# Strange midline knot for pulling?



## joezilla11 (Nov 21, 2013)

Saw a solo climber taking down a tree so I stopped to offer help. Large double leader- he climbed and pieced out one and felled the remainder into an open area. So he sets a line in the top and runs it down to another tree as an anchor in the direction of the fall. He tensions the line to help guide/pull the tree. Now how he tensions the line was strange to me. - instead of a midline knot he grabbed a bight and twists it about 9-10 turns, then takes another bight thru and again making several links like a daisy chain. Runs the end around the tree and back to this and pulls the line tight. 

Anyone ever heard of this before? Sorry if my explanation is confusing I hate trying to type a lot on my phone. I've never heard this method talked about before so just thought I'd bring it up for conversation. He's been climbing 20+ years and said an old timer taught him that when he first started instead of using a bowline.


----------



## shutup-n-cut (Nov 21, 2013)

Butterfly knot? That is what I will use midline when rigging a 3 to 1 system.


----------



## joezilla11 (Nov 21, 2013)

No it's not a butterfly knot and it's not knotted in any way it's just a twisted bight of rope with a few more bights daisy chained to it. Once it's released it all just pulls apart. He showed me how to tie it if someone wants a pic I could probably get some up this evening.


----------



## kyle goddard (Nov 21, 2013)

Id like to see a pic.


----------



## JBA (Nov 21, 2013)

I saw a guy using a knot similar to what you are describing. He tied it so fast I couldn't keep up with what he did. I know someone who might know. Will try to find out the name tonight


----------



## JBA (Nov 21, 2013)

Can't find the name but my uncle says he will show me how to tie one. After that I will try to find it in the Ashley book of knots


----------



## jwilly (Nov 21, 2013)

It was always referred to as a "poor man's come along" by the guys I used to work with. You can create a tremendous amount of pull.


----------



## woodchuck357 (Nov 21, 2013)

I am having trouble finding the utube, but there is one of a Mexican dude showing how to tie the "truckers hitch" my Grandpappy taught me. It sounds like what you described. It is simple to learn, easy to tie, never slips and never takes more than a tug to completely untie.

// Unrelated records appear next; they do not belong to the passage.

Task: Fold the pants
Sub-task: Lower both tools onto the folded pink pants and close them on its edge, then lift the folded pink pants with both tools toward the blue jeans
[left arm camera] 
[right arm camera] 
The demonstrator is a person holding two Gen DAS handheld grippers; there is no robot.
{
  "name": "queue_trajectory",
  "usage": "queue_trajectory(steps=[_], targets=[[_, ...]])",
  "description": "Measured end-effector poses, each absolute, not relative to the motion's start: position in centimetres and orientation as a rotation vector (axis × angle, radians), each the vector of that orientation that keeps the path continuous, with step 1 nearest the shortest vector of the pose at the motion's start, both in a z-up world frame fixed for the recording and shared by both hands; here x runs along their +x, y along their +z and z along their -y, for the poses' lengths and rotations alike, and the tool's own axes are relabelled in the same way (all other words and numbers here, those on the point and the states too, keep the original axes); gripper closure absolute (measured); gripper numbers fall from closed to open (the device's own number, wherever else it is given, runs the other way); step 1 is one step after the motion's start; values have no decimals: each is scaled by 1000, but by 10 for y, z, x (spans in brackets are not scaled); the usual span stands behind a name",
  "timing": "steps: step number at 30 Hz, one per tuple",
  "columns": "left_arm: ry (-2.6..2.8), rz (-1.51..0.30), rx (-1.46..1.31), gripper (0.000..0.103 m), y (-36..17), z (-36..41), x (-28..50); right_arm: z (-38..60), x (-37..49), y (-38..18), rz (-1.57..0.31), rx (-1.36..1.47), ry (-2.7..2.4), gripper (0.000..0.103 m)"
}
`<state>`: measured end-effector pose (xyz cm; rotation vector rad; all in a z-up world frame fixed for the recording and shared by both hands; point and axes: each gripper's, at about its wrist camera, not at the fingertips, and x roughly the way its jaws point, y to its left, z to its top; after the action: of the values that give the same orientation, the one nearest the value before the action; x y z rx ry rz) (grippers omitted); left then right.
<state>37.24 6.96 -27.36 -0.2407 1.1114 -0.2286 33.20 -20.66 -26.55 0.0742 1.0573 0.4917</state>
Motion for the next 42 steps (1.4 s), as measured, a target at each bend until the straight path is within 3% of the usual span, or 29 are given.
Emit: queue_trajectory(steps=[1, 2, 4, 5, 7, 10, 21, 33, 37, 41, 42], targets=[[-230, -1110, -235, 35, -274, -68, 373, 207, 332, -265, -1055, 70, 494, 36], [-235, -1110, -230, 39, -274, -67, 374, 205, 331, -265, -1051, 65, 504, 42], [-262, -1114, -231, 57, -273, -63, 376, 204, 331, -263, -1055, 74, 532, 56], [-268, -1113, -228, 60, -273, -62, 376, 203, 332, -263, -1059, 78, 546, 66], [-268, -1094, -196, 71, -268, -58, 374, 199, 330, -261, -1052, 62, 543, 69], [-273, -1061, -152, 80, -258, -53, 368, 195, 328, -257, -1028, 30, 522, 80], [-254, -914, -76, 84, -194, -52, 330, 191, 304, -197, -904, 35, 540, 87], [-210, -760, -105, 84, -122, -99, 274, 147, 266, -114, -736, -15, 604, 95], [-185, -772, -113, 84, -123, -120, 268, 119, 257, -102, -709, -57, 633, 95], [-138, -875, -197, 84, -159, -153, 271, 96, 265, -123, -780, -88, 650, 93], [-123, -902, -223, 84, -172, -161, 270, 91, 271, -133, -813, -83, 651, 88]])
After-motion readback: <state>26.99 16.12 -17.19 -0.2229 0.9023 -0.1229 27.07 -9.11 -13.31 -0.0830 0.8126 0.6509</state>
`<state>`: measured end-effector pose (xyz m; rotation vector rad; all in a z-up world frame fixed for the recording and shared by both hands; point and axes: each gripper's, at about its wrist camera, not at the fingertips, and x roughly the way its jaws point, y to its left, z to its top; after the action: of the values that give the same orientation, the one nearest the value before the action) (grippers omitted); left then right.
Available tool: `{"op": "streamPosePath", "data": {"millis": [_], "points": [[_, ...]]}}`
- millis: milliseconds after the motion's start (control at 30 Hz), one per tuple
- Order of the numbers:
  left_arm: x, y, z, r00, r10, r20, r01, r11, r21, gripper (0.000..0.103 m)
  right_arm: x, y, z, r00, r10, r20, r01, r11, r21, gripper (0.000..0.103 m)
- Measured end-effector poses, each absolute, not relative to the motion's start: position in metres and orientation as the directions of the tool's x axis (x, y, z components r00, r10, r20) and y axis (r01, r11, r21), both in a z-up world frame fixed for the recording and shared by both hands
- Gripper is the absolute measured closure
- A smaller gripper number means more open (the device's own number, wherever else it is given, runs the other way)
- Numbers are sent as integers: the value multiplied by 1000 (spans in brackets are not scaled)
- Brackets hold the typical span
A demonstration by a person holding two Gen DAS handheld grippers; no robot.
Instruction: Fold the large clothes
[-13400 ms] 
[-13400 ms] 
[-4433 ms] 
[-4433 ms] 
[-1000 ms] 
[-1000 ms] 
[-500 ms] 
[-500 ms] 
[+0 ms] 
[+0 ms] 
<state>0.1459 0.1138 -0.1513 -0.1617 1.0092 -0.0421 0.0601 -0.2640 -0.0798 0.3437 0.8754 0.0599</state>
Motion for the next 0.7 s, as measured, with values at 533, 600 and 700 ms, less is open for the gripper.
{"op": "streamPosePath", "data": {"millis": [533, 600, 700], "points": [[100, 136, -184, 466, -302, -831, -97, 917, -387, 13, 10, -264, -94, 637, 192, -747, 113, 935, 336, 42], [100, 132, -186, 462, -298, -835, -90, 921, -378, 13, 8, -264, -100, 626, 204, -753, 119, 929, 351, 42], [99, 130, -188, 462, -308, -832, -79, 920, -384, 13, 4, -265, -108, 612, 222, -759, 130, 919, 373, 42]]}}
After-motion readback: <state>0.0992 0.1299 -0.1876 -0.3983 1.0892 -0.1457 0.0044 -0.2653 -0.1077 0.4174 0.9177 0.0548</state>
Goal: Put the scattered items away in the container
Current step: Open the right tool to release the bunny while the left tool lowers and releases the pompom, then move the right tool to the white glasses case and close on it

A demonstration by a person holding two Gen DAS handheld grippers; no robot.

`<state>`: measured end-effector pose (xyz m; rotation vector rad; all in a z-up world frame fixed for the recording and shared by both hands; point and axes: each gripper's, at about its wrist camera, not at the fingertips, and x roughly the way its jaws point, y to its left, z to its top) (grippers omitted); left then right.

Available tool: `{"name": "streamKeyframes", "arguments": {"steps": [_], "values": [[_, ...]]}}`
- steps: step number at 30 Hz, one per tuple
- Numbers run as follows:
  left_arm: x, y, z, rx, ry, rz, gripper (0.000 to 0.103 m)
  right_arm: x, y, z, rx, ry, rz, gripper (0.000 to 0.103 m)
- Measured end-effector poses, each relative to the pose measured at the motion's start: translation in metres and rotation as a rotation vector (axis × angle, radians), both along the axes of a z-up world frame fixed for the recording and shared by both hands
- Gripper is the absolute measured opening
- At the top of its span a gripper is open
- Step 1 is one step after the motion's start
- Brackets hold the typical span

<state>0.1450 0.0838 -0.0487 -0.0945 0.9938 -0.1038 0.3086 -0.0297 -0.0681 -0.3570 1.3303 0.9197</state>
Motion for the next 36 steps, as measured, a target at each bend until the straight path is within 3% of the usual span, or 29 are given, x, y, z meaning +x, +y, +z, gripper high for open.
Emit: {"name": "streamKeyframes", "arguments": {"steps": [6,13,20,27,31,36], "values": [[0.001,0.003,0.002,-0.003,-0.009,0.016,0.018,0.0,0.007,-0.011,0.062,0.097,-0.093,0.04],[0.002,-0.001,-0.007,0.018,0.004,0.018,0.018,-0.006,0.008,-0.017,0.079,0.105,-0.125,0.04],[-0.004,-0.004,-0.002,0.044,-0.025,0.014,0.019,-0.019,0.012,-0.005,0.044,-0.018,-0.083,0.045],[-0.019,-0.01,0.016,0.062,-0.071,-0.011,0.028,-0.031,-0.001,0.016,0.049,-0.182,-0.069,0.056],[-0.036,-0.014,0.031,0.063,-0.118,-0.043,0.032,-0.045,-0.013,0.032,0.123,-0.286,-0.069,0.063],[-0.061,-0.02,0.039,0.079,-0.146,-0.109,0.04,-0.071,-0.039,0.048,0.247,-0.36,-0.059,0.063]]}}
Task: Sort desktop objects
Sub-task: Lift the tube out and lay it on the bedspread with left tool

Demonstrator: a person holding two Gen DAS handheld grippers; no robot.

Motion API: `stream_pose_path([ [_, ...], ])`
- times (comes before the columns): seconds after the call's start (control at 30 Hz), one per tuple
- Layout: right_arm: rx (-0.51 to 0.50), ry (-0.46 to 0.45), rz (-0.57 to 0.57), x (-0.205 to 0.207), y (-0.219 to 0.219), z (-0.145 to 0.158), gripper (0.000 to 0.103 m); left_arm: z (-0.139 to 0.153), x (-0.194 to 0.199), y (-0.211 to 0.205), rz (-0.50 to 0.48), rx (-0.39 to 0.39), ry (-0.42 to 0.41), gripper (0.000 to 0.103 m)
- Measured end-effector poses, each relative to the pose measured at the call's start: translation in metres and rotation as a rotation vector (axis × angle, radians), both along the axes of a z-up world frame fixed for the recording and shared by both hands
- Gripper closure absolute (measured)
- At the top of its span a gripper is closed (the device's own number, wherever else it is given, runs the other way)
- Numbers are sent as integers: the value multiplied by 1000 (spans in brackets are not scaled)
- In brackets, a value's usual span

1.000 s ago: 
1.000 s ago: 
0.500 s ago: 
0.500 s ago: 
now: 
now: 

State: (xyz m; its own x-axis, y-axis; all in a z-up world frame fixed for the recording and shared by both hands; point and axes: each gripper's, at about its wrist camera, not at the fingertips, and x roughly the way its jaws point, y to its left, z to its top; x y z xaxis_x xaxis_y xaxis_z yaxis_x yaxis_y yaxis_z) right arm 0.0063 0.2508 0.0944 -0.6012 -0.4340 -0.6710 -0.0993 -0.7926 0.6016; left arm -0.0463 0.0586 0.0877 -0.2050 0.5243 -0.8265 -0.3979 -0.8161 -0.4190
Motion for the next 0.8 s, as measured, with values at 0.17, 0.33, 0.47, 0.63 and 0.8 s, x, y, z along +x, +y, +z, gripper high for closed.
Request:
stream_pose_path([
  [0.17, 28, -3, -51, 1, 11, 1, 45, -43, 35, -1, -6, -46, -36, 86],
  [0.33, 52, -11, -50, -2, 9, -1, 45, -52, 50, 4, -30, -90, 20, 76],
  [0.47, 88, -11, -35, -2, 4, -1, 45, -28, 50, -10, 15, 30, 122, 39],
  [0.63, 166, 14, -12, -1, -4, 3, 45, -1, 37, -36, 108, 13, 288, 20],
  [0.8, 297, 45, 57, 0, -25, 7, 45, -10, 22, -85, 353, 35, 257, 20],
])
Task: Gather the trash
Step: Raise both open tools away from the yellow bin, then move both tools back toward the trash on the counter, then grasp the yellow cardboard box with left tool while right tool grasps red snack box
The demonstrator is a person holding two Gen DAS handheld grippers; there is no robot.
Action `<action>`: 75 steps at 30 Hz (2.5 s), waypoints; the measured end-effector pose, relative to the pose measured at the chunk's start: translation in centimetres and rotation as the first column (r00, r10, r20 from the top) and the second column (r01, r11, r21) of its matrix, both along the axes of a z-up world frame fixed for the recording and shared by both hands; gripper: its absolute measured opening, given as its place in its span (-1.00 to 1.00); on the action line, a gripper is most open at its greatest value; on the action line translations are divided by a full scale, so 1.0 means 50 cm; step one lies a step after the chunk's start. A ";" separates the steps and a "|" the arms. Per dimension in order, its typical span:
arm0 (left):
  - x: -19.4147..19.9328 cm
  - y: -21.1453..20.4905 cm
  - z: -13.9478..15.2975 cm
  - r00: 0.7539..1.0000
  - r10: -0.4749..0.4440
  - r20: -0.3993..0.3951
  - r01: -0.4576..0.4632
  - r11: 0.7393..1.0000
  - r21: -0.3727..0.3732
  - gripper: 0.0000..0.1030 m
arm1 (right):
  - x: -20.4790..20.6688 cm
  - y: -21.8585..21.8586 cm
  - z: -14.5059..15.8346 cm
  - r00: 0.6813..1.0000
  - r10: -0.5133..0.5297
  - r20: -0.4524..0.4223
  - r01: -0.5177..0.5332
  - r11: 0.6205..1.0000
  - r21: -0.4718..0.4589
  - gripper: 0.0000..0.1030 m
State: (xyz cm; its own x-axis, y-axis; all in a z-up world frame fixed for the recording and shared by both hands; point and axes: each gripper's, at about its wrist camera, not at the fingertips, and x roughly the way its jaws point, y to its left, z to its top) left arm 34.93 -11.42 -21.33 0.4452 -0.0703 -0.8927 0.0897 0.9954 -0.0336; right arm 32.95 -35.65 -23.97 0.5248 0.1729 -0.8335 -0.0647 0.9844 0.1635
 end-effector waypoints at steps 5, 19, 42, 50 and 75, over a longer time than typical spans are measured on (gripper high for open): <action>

found a site that shows this truckers hitch http://dimview.org/knots/


----------



## joezilla11 (Nov 21, 2013)

jwilly said:


> It was always referred to as a "poor man's come along" by the guys I used to work with. You can create a tremendous amount of pull.


That's exactly how he described it, said he uses it as a come along. And it was so fast that he had to slow down and do it a few times to show me.


----------



## joezilla11 (Nov 21, 2013)

Just looked it up it's not a truckers hitch but similar concept. That looks helpful tho I'll have to remember that one


----------



## joezilla11 (Nov 21, 2013)




----------



## joezilla11 (Nov 21, 2013)

Ok here it is. It's done loosely just for clarity. Pic 1 Bight twisted. Pic 2 and 3 are two more bights daisy chained. Pic 4 the running end around the tree and back thru to pull and tension the line


----------



## MasterBlaster (Nov 21, 2013)

My poor man's come-a-long is a bowline on a bight. I pass the tensioning rope through the three rope eyes.


----------



## woodchuck357 (Nov 21, 2013)

That's it, joezilla11, but you don't need that many twists or multiple bights pushed thru. Another one made in the rope before it goes around the anchor, then the bitter end passed thru both loops (first thru the one made first) makes for more advantage.


----------



## joezilla11 (Nov 21, 2013)

Thanks woodchuck I had to try that and am happy to say I just pulled my kitchen table effortlessly across the floor ha!


----------



## joezilla11 (Nov 21, 2013)

Nm it is just like the truckers hitch in ur link woodchuck. Here's another, the last minute of the video pretty much sums it up lol


----------



## BC WetCoast (Nov 22, 2013)

I also tie the truckers hitch using an Alpine Butterfly or a Figure Eight on a bight as the midline knot.;


----------



## joezilla11 (Nov 22, 2013)

MasterBlaster said:


> My poor man's come-a-long is a bowline on a bight. I pass the tensioning rope through the three rope eyes.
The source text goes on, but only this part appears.